ESM doesn't allow you to modify the require.cache like in CJS, but there is a workaround. You can add URL query strings to the end of the id passed to the import statement which are always different (like Date.now()) and the imported module will be re-fetched (HeatSync makes it so that the properties of the old Object can get garbage collected, but it cannot clean up the old Object itself nor the internal state representing the import if any. You will have to refresh a lot of modules to hit your max memory - and that scales with installed memory in your machine, but the fact that HeatSync is effectively causing a memory leak with ESM only is still something to consider when choosing between building your app for CJS or ESM).
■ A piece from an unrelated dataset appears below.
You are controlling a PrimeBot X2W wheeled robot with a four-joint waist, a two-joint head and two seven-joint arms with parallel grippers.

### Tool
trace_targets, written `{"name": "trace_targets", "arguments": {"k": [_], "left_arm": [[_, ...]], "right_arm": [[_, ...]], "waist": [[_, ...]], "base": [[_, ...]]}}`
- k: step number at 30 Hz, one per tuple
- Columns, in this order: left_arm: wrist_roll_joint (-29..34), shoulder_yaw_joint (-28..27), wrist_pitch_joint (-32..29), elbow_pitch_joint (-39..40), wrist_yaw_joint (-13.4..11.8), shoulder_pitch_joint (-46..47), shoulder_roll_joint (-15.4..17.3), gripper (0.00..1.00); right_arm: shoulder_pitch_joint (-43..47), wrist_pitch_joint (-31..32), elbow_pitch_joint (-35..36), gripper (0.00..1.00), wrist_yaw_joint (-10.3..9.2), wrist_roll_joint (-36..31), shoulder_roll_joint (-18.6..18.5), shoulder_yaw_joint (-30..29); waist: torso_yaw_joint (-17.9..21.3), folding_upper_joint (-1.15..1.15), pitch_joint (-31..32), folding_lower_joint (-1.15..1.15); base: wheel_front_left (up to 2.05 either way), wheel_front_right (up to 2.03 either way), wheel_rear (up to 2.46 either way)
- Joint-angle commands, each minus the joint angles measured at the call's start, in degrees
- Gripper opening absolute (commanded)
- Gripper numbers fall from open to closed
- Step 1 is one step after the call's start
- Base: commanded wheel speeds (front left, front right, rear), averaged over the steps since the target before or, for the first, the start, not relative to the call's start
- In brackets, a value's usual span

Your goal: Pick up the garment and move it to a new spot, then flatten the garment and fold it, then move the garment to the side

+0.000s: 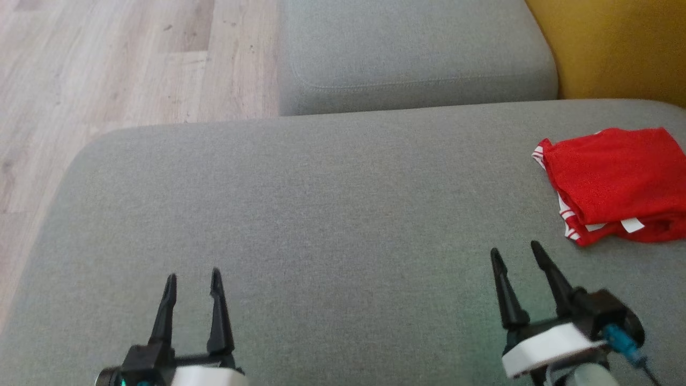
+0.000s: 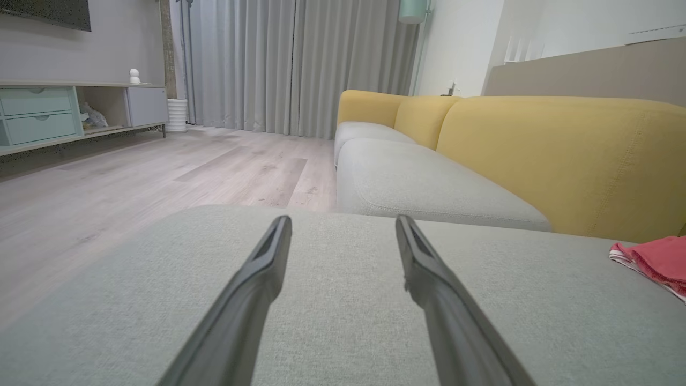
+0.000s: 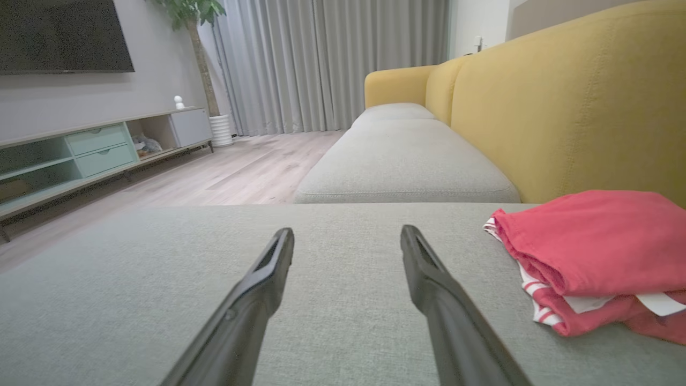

HeatSync does a ton of stuff for you though and is much more than just appending a query string. The rest is just HeatSync's usual (ab)use of memory references. Adding clean and functional ESM support was ugly, so if you appreciate my work, please consider supporting me.

Does This Support Files On The Internet?

No. This also won't work in browsers. This is only intended for use in Node.js. Bun and deno are also totally untested/considered. If they do work, cool, but I didn't intend for it to work and future updates will reflect this intent as well unless enough people request this functionality. Only then, possibly.

Basic Usage

const Heatsync = require("heatsync");
const sync = new Heatsync();

// Heatsync offers native-like module resolution, but without intellisense for fs struct like you may expect from global.require or global.import.
// relative paths are based on the file the function is being called in similar to global.require or global.import.
// absolute paths also work.
// but wait, there's more! It also supports modules from some registries like node_modules.
const utils = sync.require("./utils.js");

// The require method also accepts an Array of IDs where IDs can be:
// A relative path, an absolute path, or a module name from some registries like node_modules.
const [file1, file2, file3] = sync.require([
	"./epic.js",
	"./poggers.js",
	"../lib/controller.js"
]);

sync.events.on("error", console.error); // or node will kill your process if there is a require error when a file changes.
// For the initial require, any errors are forwarded to the call site.

Features

  • Require/import specific modules that can be reloaded when the file changes if options.watchFS is true (default: true).
  • Add temporary Timeouts, Intervals, and events to EventEmitters that get removed when the file passing the callback to them gets reloaded.
  • Reload modules manually (can be unsafe in specific cases)
  • Remember variable references to be carried over across file reloads
  • Mark classes as reloadable where their instances get their methods updated. (You cannot do anything that would be done from within the new constructor which is where properties are initialized)
  • Can require modules installed to registries like node_modules, not just relative or known A-O-T absolute paths, but doesn't perform deep resolution of all child files for reloading. Only the root file that is resolved. Module developers would have to opt into this system.